“Dalam kondisi seperti ini kita harus solid dan tidak ada jarak antara yang memimpin dan yang dipimpin, soliditas diperlukan karena ancaman pemecah belah selalu ada,” katanya.
Lebih lanjut Panglima TNI menyatakan, bahwa bangsa Indonesia harus menyatukan tekad untuk kembali kepada nilai-nilai asli dan kearifan lokal bangsa Indonesia serta mengimplementasikan kembali Pancasila secara benar dalam setiap sendi kehidupan berbangsa dan bernegara.
“TNI dan Polri tidak boleh ada jarak, karena inti kekuatan bangsa Indonesia adalah TNI dan Polri.
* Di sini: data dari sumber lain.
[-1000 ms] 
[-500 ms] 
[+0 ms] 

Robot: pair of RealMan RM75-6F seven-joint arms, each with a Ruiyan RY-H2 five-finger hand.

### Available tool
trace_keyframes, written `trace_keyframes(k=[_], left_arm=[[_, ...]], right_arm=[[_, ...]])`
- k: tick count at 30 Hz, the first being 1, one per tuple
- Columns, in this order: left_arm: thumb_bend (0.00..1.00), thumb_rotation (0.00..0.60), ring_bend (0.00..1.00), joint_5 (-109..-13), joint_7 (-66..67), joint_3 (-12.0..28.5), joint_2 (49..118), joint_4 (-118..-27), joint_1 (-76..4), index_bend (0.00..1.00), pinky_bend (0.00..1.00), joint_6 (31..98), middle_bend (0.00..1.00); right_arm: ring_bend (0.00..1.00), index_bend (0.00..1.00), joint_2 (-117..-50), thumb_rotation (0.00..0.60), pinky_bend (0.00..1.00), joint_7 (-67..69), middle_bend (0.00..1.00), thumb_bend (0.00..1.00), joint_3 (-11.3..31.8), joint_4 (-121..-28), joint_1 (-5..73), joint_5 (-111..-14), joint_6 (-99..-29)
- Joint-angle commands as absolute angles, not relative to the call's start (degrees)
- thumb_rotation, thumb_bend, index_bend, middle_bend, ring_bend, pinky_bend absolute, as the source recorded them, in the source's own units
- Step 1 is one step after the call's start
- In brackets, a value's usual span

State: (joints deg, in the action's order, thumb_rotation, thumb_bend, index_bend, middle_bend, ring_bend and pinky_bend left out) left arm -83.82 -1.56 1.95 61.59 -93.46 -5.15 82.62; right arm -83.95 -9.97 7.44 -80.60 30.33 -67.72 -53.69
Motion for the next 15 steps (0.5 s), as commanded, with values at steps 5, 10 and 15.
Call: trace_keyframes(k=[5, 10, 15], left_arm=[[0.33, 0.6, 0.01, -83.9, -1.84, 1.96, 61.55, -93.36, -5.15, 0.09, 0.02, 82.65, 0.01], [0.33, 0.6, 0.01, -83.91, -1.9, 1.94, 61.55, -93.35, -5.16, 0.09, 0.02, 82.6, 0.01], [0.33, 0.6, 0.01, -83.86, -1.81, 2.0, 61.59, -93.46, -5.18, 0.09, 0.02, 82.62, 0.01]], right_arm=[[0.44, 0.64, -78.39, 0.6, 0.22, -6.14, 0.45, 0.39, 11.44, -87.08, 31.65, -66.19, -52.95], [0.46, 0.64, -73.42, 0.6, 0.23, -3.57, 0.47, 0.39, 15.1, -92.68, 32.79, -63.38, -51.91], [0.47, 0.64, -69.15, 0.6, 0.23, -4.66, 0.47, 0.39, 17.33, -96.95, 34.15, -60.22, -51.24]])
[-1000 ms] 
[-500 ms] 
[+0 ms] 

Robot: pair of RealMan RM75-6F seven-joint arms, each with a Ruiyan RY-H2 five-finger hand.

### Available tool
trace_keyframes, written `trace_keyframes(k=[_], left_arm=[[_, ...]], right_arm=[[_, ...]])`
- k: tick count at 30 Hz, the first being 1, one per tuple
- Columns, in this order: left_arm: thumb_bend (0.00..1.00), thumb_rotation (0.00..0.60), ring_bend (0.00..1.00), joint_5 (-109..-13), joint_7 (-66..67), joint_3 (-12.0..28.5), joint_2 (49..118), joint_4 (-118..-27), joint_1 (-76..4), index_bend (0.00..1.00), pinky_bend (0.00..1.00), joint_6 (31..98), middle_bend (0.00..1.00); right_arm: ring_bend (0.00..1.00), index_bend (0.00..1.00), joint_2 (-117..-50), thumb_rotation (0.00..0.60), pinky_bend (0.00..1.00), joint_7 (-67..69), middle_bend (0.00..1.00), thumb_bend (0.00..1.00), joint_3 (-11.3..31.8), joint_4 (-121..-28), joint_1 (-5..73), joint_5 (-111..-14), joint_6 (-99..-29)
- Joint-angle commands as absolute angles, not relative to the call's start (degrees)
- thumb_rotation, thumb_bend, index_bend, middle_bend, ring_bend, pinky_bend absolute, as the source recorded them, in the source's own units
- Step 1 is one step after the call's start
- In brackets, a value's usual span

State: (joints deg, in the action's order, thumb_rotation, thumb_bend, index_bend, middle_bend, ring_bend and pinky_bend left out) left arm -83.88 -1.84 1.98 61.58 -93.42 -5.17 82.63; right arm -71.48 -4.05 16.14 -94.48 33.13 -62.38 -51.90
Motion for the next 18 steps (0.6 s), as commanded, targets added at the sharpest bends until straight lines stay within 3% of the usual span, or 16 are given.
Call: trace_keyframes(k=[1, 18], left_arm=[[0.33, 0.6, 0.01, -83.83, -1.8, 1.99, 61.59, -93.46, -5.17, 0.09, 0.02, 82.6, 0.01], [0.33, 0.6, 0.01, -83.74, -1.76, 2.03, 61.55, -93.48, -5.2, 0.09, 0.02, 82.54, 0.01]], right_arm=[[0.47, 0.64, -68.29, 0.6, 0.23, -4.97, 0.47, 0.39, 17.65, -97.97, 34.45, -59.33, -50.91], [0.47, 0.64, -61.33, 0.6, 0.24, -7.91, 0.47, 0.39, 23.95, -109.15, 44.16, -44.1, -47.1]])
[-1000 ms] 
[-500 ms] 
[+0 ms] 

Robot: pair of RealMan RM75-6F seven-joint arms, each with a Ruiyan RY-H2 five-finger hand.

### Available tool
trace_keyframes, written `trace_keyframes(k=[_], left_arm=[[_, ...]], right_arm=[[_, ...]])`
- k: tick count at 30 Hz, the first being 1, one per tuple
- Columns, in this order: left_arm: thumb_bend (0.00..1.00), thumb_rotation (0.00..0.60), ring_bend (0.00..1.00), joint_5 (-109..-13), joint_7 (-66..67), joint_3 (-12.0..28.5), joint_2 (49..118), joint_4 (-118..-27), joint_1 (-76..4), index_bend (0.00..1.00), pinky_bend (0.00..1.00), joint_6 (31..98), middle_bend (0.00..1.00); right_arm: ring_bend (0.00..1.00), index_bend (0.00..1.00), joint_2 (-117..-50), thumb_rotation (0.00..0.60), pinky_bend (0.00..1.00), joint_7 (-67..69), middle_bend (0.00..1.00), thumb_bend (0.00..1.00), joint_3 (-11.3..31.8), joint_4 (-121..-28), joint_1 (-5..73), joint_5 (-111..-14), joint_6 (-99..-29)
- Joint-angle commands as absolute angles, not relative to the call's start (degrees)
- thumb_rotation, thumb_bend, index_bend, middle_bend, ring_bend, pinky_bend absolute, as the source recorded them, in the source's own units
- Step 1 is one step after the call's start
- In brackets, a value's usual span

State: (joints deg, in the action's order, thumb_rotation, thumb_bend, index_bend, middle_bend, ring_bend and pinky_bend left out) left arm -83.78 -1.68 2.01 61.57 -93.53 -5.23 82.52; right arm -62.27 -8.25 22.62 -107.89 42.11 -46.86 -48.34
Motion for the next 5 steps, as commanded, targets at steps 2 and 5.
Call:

Apabila salah satu dilemahkan, maka Indonesia akan terganggu stabilitas nasionalnya,” ungkap Jenderal TNI Gatot Nurmantyo.
Panglima TNI menjelaskan, bahwa Undang-Undang terorisme Indonesia masih mengkategorikan terorisme sebagai tindak pidana biasa, seharusnya terorisme didefinisikan sebagai kejahatan negara.
“Teroris itu sudah pembunuhan massal, membuat ketakutan berlebihan, merusak sendi-sendi kehidupan bahkan merusak kedaulatan negara, karena teroris adalah kejahatan negara,” katanya.
Olen karena itu, kata Panglima TNI, untuk mewujudkan kebijakan pemerintah tentang industri pertahanan, maka harus dilakukan pemanfaatan industri pertahanan dalam negeri untuk pemenuhan Alutsista TNI.
“Proses perencanaan pengadaan Alutsista TNI harus seijin Panglima TNI (sesuai UU RI No 34/2004 tentang TNI), memiliki interoperabilitas, transparansi, akuntabilitas serta terbaik, terinci, tepat guna dan berdaya guna serta mampu mendukung tugas pokok TNI,” pungkas Panglima TNI.
Turut hadir dalam pengarahan tersebut diantaranya Kasad Jenderal TNI Mulyono, Kasal Laksamana TNI Ade Supandi dan Kasau Marsekal TNI Hadi Tjahjanto, S.Ip.(Ebenezer Sihotang)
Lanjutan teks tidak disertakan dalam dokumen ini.